• [BRIEF]:
Type out the lines below exactly, pictures excluded.

• [SOURCE DATA]:
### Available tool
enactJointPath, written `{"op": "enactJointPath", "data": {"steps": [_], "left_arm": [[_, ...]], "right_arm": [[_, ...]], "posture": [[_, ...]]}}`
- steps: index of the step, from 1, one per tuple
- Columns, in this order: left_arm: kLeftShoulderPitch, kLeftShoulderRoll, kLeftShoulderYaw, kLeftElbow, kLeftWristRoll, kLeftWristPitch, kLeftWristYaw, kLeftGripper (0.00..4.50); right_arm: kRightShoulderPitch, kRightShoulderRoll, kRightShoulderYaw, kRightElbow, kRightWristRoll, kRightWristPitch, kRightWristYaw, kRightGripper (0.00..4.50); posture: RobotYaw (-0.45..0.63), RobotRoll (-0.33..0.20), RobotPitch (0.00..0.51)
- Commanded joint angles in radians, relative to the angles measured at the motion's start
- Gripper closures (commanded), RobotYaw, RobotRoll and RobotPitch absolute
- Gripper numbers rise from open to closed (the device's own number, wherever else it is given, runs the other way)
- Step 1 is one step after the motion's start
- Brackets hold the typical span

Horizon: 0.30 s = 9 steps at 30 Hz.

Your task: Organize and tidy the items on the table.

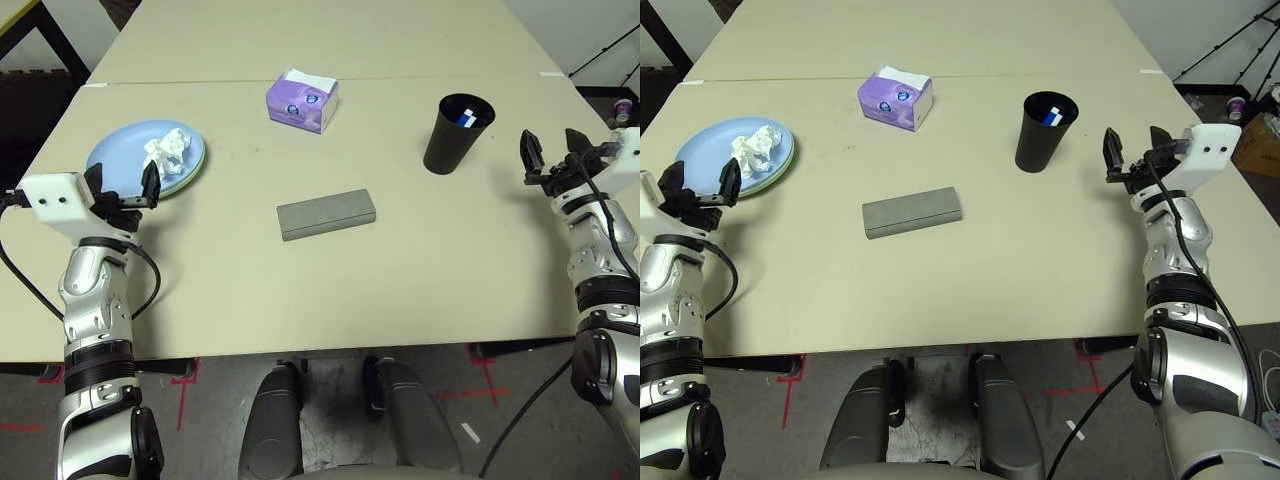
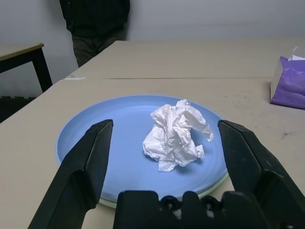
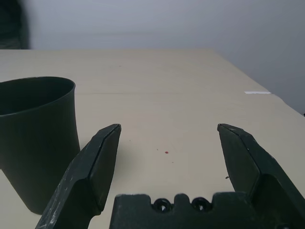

• [SOLUTION]:
### Available tool
enactJointPath, written `{"op": "enactJointPath", "data": {"steps": [_], "left_arm": [[_, ...]], "right_arm": [[_, ...]], "posture": [[_, ...]]}}`
- steps: index of the step, from 1, one per tuple
- Columns, in this order: left_arm: kLeftShoulderPitch, kLeftShoulderRoll, kLeftShoulderYaw, kLeftElbow, kLeftWristRoll, kLeftWristPitch, kLeftWristYaw, kLeftGripper (0.00..4.50); right_arm: kRightShoulderPitch, kRightShoulderRoll, kRightShoulderYaw, kRightElbow, kRightWristRoll, kRightWristPitch, kRightWristYaw, kRightGripper (0.00..4.50); posture: RobotYaw (-0.45..0.63), RobotRoll (-0.33..0.20), RobotPitch (0.00..0.51)
- Commanded joint angles in radians, relative to the angles measured at the motion's start
- Gripper closures (commanded), RobotYaw, RobotRoll and RobotPitch absolute
- Gripper numbers rise from open to closed (the device's own number, wherever else it is given, runs the other way)
- Step 1 is one step after the motion's start
- Brackets hold the typical span

Horizon: 0.30 s = 9 steps at 30 Hz.

Your task: Organize and tidy the items on the table.

This output has been written out in full.